Have You Ever Wondered How Unfinished Hardwood Flooring Is Made?
Unfinished hardwood flooring is such a mystery, and most people wonder how it’s even made. Well, no need to wonder anymore because we have created this blog post specifically to illuminate you and tell you how.
The most amazing thing you will learn is that a lot of thought goes into it, it’s not just a simple job, and it requires some serious skill.
Let’s get started!
How is it done?
When looking into unfinished hardwood flooring near me, my goal is to identify how this process happens. It starts with the logs being brought in from the timber stands, and then they are separated and scaled using their species.
Once the bark is taken off, they are brought up to the head sawyer, turning them into cants.
The term “cant” refers to what you call a log after being squared away, but before being cut into aboard.
Logs – Before They Are Cants
The head sawyer for most unfinished hardwood flooring Tampa companies will decide for each of the logs and determine whether they are going to be the final product.
He has to examine the logs before they are squared off quickly.
Putting boards in the edger
Once they have been cut from the cant, they should then go through the edger to be cleaned up using a straight edge before going through the lumber grader to determine the grade for each board.
This requires quick thinking, and some math is involved.
The boards are stacked and go through the end trimmer, leaving them at a uniform length.

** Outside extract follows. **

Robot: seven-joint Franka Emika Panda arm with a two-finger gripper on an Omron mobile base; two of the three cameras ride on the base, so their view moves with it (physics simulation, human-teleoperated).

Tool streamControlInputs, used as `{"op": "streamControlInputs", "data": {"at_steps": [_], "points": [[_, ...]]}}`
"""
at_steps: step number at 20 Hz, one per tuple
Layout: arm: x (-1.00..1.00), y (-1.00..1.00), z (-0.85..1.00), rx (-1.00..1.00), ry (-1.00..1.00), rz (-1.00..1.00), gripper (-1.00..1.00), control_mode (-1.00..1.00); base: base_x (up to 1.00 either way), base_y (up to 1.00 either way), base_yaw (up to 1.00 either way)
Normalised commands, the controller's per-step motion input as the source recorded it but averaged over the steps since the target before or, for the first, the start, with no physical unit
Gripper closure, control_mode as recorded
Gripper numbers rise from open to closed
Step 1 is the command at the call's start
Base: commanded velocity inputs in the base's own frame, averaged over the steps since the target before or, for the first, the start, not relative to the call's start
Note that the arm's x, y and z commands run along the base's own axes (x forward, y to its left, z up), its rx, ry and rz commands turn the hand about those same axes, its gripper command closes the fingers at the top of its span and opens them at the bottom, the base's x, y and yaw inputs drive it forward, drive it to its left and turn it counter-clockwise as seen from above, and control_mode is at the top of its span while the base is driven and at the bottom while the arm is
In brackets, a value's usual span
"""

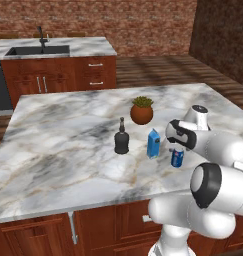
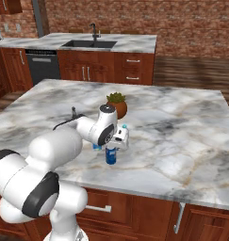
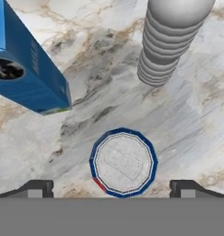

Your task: Move the drinks to the dining counter.

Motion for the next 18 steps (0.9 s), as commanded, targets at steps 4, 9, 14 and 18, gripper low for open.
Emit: {"op": "streamControlInputs", "data": {"at_steps": [4, 9, 14, 18], "points": [[0.04, 0.0, -0.06, 0.0, 0.0, 0.0, -1.0, -1.0, 0.0, 0.0, 0.0], [0.05, 0.0, -0.08, 0.0, 0.0, 0.0, -1.0, -1.0, 0.0, 0.0, 0.0], [0.04, -0.03, -0.07, 0.0, 0.0, 0.0, -1.0, -1.0, 0.0, 0.0, 0.0], [0.05, -0.05, -0.06, 0.0, 0.0, 0.0, -1.0, -1.0, 0.0, 0.0, 0.0]]}}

All of the boards are well utilized, which means there is no wastage.
When I visit any unfinished wood flooring near me, I find the following items;
- Sawdust – this one is used for the dry kilns.
- Bark – this one is sold to the landscapers.
Scraps – this one is put into the chipper and then sent over to the paper mills.
Kiln in Drying Lumber
This is one of the most energy-intensive parts of the whole process and hardwood floor production.
Fortunately for most unfinished hardwood flooring companies, the kilns can be heated to make sawdust.
The drying process is also critical to the quality of the hardwood floor and its quality.
For example – the quarter-sawn or white oak should take around two months to dry, depending on how green it was, to begin with.
The maple can take around10 days to dry.